### Task brief
Of the entries below, return only those lines from the line with "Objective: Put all" to the line with "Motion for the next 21", exactly, both included.

### Dataset records
☆ ☆ ☆ ☆ ☆ ☆ ☆
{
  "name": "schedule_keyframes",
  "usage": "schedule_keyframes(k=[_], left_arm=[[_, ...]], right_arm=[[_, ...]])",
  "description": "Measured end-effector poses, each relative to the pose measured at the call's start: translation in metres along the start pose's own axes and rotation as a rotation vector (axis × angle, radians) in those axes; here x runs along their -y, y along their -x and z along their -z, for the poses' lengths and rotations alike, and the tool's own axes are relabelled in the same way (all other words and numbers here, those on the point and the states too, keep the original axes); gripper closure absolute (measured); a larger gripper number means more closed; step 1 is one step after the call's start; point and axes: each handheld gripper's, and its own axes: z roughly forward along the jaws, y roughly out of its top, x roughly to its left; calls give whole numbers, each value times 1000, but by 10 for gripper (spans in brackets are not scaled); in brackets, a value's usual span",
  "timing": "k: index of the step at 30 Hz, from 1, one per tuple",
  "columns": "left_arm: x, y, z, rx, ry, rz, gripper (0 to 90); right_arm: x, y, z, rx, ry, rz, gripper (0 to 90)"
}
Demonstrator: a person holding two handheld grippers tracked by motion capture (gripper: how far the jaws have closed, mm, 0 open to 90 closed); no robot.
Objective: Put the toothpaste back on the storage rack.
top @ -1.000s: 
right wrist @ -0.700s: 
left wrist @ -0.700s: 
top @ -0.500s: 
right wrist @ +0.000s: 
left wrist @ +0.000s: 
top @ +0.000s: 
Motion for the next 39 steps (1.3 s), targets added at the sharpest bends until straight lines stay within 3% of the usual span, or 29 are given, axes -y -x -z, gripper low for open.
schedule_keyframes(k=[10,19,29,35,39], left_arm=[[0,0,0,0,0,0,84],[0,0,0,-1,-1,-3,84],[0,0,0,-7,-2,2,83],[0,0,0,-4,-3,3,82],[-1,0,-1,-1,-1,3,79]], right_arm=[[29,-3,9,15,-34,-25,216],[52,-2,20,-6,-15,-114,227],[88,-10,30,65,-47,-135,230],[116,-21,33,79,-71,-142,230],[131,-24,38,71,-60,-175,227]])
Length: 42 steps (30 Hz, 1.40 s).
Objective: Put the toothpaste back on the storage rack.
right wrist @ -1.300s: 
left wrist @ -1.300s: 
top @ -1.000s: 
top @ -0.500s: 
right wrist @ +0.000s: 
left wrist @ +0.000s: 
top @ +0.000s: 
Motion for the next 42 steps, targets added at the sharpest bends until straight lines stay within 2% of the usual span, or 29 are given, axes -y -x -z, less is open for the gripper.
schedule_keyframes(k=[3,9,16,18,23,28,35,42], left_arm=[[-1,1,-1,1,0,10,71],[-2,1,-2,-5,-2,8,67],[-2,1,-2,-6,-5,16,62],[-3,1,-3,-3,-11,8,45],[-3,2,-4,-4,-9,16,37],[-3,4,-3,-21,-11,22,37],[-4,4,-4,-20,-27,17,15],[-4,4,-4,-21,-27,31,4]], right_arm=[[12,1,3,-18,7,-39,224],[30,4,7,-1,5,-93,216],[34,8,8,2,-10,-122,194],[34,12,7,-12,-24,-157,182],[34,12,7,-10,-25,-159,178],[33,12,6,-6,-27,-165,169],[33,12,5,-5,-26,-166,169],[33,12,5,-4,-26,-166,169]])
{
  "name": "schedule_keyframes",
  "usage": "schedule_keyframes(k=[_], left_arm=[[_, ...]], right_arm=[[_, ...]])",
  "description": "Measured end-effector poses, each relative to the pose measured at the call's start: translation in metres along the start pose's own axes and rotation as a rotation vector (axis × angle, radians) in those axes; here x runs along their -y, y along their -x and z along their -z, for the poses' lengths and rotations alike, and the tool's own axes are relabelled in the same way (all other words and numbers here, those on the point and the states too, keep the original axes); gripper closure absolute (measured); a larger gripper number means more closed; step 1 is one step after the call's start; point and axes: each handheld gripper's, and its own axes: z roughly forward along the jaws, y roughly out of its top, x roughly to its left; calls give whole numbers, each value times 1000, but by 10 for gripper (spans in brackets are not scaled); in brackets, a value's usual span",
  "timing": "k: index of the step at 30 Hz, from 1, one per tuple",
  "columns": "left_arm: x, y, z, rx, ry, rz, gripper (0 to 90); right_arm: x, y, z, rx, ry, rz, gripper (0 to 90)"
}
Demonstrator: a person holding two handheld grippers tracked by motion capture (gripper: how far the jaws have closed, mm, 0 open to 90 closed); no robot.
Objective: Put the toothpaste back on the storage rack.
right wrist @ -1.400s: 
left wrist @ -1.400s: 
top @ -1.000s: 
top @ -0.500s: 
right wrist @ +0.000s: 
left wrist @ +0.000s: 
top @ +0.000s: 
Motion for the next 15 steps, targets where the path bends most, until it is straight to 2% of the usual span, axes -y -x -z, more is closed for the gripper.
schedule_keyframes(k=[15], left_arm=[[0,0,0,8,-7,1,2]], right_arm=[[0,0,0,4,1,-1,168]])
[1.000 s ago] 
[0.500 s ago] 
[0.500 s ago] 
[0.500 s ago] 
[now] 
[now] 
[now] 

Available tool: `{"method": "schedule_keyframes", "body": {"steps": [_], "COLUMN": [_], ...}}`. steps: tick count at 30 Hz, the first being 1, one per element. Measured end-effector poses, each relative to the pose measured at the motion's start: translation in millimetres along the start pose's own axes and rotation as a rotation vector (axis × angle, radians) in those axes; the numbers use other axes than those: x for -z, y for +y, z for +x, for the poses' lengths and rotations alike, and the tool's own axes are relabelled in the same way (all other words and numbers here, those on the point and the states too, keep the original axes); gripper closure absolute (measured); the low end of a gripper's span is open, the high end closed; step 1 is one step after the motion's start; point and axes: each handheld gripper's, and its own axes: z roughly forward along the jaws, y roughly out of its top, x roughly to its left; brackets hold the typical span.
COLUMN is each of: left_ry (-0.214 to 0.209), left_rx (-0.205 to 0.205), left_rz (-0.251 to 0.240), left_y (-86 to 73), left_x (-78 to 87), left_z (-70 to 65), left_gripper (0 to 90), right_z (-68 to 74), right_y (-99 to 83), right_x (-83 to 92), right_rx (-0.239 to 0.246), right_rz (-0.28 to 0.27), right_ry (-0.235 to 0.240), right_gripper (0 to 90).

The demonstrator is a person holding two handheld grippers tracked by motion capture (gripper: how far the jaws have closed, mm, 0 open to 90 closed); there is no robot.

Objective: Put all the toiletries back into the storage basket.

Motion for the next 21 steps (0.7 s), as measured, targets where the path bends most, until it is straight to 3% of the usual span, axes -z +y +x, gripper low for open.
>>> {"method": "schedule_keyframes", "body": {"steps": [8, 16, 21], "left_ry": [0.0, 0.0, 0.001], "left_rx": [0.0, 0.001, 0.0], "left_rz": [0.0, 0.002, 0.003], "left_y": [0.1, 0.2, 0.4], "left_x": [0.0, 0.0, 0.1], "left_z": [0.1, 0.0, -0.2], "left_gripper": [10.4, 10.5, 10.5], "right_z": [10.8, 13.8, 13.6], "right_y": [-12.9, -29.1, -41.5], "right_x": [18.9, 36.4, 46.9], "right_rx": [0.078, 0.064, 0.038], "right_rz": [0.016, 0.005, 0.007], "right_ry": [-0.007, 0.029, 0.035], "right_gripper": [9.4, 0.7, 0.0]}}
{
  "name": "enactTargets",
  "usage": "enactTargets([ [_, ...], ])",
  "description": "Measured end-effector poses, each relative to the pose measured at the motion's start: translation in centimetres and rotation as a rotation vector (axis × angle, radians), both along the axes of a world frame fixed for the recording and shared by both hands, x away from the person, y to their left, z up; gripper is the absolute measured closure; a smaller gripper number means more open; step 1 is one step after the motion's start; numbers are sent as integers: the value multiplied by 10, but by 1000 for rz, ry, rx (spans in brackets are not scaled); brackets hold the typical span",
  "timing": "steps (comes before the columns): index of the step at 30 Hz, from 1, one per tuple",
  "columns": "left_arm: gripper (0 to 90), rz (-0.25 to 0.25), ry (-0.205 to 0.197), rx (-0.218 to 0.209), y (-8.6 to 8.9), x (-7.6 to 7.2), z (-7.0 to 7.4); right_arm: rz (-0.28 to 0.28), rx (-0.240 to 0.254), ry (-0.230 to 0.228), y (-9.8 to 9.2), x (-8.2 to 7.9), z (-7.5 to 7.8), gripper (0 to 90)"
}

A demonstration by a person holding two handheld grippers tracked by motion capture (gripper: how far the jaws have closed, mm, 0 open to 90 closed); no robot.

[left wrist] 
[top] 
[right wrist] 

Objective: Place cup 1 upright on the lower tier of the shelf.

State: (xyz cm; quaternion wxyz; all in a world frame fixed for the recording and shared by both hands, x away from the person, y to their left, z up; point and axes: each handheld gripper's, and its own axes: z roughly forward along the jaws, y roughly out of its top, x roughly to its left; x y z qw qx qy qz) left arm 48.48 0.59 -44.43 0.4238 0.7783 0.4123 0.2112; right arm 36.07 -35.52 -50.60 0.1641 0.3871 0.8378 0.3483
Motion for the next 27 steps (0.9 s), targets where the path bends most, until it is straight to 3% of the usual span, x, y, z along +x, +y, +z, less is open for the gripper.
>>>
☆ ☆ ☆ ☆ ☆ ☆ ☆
### Task solution
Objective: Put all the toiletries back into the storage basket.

Motion for the next 21 steps (0.7 s), as measured, targets where the path bends most, until it is straight to 3% of the usual span, axes -z +y +x, gripper low for open.

Work on this exercise is finished, so nothing remains.